"Skorpion Ost"

    Aus Lexikon Zweiter Weltkrieg

    Deckname für ein Propagandaunternehmen der SS-Standarte "Kurt Eggers" in Russland. Im Anschluss an die Erfahrungen eines kleinen begrenzten Unternehmens am Oranienbaumer Kessel westlich Leningrad ("Wintermärchen") im Winter 43/44 entschloss sich die Standarte dazu, durch eine letzte Mobilisierung und Konzentration aller zur Verfügung stehenden Kräfte ein neues Kampfpropagandaunternehmen im Bereich der Heeresgruppe Nordukraine gegen Verbände der Roten Armee zu starten. In enger Zusammenarbeit mit Offizieren um Wlassow liefen die Vorbereitungen für "Skorpion Ost" im Mai 44 an; die SS-Standarte stellte dafür den Kommandeur, 33 Offiziere und über 500 Mann ab. Die Amtsgruppe Wehrmachtpropaganda unterstützte "Skorpion Ost" mit 60 Offizieren und rund 800 Unteroffizieren und Mannschaften der Propagandakompanien.
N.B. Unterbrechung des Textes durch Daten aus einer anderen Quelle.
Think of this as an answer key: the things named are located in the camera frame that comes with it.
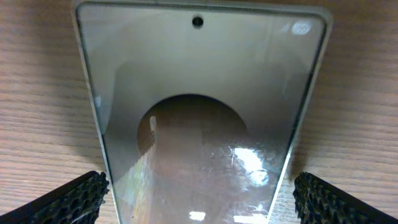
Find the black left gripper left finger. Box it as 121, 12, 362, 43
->
1, 170, 109, 224

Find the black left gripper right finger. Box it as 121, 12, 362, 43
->
293, 172, 397, 224

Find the smartphone with Galaxy screen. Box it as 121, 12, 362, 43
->
72, 1, 333, 223

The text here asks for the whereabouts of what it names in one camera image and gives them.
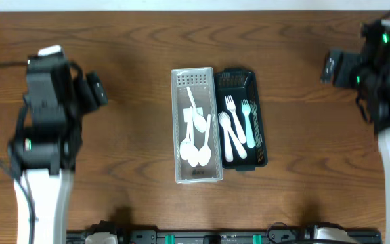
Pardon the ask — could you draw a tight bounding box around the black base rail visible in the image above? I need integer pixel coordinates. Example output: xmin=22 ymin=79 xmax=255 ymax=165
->
xmin=66 ymin=221 xmax=383 ymax=244

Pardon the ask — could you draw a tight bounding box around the left black cable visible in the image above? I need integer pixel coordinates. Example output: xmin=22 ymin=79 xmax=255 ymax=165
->
xmin=0 ymin=60 xmax=37 ymax=244

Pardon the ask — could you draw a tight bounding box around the clear plastic basket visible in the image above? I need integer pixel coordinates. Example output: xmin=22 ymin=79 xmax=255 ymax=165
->
xmin=171 ymin=67 xmax=223 ymax=184

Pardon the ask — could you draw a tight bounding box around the white thick plastic spoon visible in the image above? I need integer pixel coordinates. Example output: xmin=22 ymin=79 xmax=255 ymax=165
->
xmin=219 ymin=112 xmax=234 ymax=163

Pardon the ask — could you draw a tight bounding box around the white fork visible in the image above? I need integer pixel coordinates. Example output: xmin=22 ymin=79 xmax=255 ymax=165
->
xmin=228 ymin=115 xmax=248 ymax=159
xmin=225 ymin=95 xmax=246 ymax=144

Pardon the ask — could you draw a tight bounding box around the pale green plastic fork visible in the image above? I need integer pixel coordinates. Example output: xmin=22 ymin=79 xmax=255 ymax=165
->
xmin=242 ymin=100 xmax=255 ymax=148

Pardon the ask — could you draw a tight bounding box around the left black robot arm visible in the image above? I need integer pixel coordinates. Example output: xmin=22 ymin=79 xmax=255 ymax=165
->
xmin=8 ymin=72 xmax=108 ymax=243

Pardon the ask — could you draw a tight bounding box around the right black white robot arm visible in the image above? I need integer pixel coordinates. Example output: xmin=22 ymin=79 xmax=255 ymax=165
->
xmin=320 ymin=19 xmax=390 ymax=243

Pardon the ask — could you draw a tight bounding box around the white label sticker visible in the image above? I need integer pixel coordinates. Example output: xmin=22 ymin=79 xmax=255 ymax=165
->
xmin=183 ymin=107 xmax=204 ymax=123

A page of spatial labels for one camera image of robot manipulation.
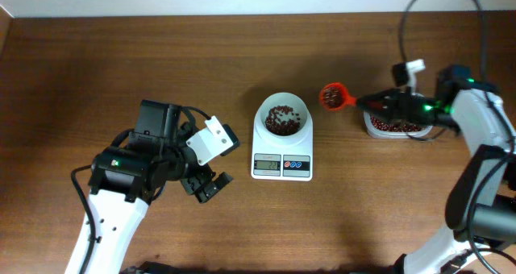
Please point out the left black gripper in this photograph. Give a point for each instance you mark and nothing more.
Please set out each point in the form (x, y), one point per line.
(203, 175)

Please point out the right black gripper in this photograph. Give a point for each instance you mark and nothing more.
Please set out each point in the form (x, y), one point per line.
(396, 108)

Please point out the orange plastic measuring scoop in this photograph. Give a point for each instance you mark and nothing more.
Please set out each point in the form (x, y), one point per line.
(335, 96)

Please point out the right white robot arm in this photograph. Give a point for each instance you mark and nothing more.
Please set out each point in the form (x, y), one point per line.
(478, 221)

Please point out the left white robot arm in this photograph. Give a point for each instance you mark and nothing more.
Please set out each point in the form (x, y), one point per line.
(131, 173)

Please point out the white digital kitchen scale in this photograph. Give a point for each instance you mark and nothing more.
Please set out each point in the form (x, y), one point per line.
(282, 158)

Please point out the red beans in container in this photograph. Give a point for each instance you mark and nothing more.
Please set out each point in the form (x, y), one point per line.
(395, 127)

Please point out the clear plastic food container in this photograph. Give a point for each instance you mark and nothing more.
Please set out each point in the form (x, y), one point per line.
(375, 132)

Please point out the red beans in bowl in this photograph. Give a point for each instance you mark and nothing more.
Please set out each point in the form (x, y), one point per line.
(282, 121)

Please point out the white round bowl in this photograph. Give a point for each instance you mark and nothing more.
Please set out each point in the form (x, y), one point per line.
(283, 99)

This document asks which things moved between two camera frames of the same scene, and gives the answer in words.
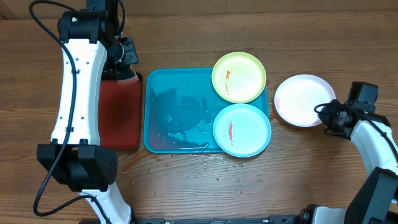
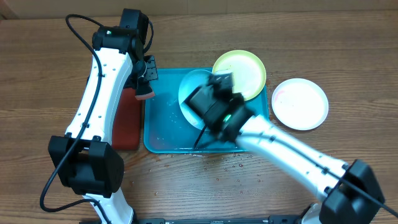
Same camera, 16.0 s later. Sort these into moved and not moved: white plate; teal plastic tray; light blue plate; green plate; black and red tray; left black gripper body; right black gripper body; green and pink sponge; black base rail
Moved: right black gripper body; light blue plate; left black gripper body; green and pink sponge; white plate
Not moved: teal plastic tray; black and red tray; black base rail; green plate
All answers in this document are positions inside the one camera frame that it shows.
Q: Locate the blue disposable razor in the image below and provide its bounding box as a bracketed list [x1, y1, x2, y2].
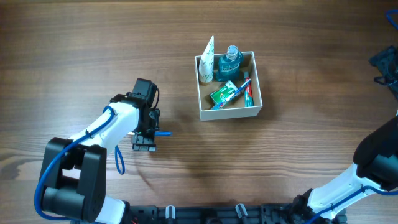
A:
[155, 131, 172, 136]

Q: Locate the white leaf-print tube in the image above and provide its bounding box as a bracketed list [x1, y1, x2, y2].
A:
[198, 36, 214, 85]

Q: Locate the green soap packet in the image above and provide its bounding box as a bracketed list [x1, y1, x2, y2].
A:
[210, 81, 240, 110]

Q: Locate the blue white toothbrush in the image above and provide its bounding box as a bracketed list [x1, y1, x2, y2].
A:
[210, 78, 254, 110]

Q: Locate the blue mouthwash bottle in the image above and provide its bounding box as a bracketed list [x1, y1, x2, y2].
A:
[215, 45, 243, 82]

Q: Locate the green white toothpaste tube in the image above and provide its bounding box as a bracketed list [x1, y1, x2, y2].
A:
[244, 72, 254, 107]

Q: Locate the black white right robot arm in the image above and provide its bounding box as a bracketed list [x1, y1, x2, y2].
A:
[290, 117, 397, 223]

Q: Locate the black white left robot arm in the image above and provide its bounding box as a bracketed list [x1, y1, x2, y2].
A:
[34, 78, 160, 223]

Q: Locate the white cardboard box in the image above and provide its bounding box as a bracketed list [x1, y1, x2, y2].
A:
[195, 51, 263, 121]

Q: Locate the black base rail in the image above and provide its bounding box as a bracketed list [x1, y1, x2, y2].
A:
[120, 203, 315, 224]

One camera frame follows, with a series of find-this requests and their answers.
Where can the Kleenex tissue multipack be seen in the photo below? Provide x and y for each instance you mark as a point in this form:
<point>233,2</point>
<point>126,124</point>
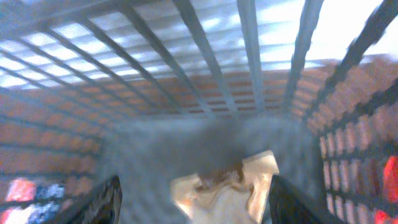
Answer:
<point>33,201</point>

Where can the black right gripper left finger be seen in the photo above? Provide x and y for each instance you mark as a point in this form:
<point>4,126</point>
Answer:
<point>101,206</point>

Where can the grey plastic lattice basket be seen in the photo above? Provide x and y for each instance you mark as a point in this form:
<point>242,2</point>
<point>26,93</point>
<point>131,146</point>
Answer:
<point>155,90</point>

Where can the red spaghetti packet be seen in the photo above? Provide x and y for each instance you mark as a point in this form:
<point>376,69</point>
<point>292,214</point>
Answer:
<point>389,191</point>

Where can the beige brown snack pouch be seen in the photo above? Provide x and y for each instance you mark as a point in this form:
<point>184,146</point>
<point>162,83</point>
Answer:
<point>237,194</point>

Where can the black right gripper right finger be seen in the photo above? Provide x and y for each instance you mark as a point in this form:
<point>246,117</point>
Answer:
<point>290,205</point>

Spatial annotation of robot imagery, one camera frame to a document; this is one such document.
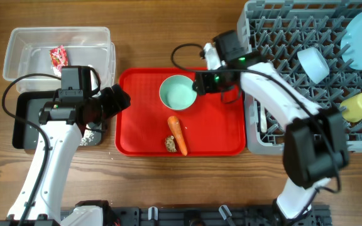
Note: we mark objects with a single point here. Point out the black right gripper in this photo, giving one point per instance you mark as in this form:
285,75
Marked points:
200,84

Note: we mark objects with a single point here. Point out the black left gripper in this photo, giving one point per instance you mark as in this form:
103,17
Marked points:
116,103

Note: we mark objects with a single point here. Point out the green bowl with rice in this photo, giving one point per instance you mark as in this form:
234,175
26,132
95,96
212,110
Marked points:
176,92

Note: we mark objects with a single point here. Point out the orange carrot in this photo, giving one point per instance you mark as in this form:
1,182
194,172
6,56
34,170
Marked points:
174,125

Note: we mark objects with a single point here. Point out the white plastic spoon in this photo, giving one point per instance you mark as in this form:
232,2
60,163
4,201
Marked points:
263,120

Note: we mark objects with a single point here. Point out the red snack wrapper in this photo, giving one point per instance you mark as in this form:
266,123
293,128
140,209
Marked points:
59,59

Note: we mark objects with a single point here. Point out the brown shiitake mushroom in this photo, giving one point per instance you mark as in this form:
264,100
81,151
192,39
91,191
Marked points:
170,144

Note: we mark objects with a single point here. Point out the light blue small bowl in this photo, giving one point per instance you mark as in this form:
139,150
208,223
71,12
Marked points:
314,64

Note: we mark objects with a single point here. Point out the yellow plastic cup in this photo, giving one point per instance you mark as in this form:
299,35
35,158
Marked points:
353,111

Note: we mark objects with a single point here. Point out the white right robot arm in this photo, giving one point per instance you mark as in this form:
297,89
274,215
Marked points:
315,148

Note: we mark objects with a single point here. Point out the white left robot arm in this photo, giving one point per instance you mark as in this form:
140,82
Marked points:
61,127

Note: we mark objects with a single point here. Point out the grey dishwasher rack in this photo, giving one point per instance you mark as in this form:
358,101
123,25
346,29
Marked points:
279,30

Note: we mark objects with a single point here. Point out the pile of white rice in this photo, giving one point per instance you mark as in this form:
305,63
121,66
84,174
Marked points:
88,138

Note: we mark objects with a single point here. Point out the red serving tray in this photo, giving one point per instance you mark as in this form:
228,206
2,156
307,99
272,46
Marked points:
212,126

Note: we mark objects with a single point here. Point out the black tray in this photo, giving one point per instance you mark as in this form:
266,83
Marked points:
28,105

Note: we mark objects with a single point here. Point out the clear plastic bin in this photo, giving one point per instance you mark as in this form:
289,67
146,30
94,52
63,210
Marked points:
28,51

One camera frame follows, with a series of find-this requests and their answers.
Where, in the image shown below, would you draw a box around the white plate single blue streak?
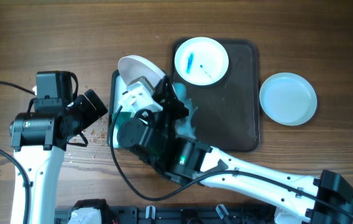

Neben mobilen Druckereien für Flugblattherstellung verfügte die Truppe über einen eigenen Kurzwellensender und über die beiden stationären Sender "Presov" und "Banska Bijstrika". Trotz punktueller Erfolge (1698 sowjetische Überläufer im Oktober 44) konnte "Skorpion Ost" vor dem Hintergrund der allgemeinen Kriegslage keinen entscheidenden psychologischen Einbruch beim Gegner erzielen.